One of the smallest increases was for manager's cheques, which now cost J$350 per item, up nine per cent from J$320 if taken from funds in an NCB account, or J$880 per item when purchased with cash, up less than four per cent from J$850.

Local funds-transfer fees also moved from J$300 for remittances ranging up to J$10,000, to J$500 for up to J$15,000.

Under payroll services, the new charge for deposit to employees' accounts, J$300 per transaction to NCB accounts, up from J$200.

Bill payment at your ATM will no longer be free, but now costs J$10. ATM withdrawals cost J$58, up from J$37, and each transaction at a point-of-sales terminal is now J$12.10, up from J$8.61.

The charge for credit card cash advances, however, remains unchanged, except for the one-point increase in GCT.

Meanwhile, specials are being offered to NCB Gold Club members, Midas cardholders and small-business clients, including discounts on manager's cheques, standing orders and safety deposit boxes. SMEs can, on request, access free payroll services, free cheques, special service-charge waivers and discounts on standing instructions.

Record net profit

Last year, NCB collected J$6.3 billion in fees and commission income but spent only J$1.4 billion on their collection, to net J$4.96 billion.

It, therefore, retained about 78 cents of each dollar spent by clients and customers to consume the bank's services.
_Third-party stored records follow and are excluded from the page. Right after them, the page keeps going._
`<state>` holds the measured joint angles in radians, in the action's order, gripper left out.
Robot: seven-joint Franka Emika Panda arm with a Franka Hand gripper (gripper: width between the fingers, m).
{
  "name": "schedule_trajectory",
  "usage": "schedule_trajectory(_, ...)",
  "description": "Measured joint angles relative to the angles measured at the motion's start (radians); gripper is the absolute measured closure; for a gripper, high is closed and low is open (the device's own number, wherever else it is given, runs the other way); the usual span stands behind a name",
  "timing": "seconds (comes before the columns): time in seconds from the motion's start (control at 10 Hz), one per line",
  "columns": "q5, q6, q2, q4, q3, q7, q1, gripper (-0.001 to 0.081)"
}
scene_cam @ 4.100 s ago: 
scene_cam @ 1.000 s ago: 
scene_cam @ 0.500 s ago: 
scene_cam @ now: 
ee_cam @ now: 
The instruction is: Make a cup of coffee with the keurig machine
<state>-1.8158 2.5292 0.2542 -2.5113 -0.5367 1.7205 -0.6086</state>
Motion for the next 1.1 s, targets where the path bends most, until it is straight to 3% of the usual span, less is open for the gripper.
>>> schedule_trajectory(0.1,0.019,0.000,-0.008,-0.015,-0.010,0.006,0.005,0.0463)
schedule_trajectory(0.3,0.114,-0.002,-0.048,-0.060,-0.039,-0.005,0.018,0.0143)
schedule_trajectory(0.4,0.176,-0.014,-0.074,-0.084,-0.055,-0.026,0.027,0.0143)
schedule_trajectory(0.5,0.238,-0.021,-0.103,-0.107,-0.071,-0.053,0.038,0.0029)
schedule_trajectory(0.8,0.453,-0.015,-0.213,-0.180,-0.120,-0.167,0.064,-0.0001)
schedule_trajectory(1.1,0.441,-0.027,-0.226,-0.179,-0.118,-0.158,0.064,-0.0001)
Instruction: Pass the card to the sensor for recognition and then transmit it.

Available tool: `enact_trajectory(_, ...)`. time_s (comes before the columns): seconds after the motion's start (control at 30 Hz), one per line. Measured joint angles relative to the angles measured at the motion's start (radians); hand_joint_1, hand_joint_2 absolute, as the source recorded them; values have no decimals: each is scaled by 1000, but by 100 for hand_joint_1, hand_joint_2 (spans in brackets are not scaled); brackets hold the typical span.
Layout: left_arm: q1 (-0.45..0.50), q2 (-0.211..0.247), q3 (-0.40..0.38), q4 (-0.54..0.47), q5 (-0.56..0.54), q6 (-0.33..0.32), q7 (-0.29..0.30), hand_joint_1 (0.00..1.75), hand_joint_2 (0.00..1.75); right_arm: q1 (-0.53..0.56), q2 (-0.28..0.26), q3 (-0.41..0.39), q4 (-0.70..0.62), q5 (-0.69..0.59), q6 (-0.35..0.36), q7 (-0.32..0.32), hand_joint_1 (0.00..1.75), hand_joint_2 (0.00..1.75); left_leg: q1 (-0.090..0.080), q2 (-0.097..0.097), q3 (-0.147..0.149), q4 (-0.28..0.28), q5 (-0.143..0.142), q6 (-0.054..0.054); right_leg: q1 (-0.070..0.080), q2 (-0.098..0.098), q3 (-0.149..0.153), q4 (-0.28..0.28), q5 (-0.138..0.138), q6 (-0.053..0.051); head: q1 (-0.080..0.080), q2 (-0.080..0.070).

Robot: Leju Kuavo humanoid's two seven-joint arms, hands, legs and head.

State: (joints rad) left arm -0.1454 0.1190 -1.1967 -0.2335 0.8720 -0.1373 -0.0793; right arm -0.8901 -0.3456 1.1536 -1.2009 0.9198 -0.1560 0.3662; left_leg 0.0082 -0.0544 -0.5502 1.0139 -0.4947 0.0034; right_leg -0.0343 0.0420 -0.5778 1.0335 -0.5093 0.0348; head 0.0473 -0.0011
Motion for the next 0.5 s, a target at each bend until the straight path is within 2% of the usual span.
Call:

Fees contributed close to half of the record J$10.2 billion in net profit made by the bank.

But with profits affected last quarter by a mix of one-off payouts and lower income from segments, such as insurance premiums, NCB Chief Executive Patrick Hylton is promising more aggressive income generation and cost cutting to preserve the eight-year profit surge.

The bank is also bracing for a drop in investment income consequent on the Government's debt-exchange programme.

Williams maintained in February that NCB's fees had been found by an August 2009 survey by the Consumer Affairs Commission to be competitive, compared with other commercial banks.

"Any resulting increase in fees will see us remaining competitively positioned in the market," she said.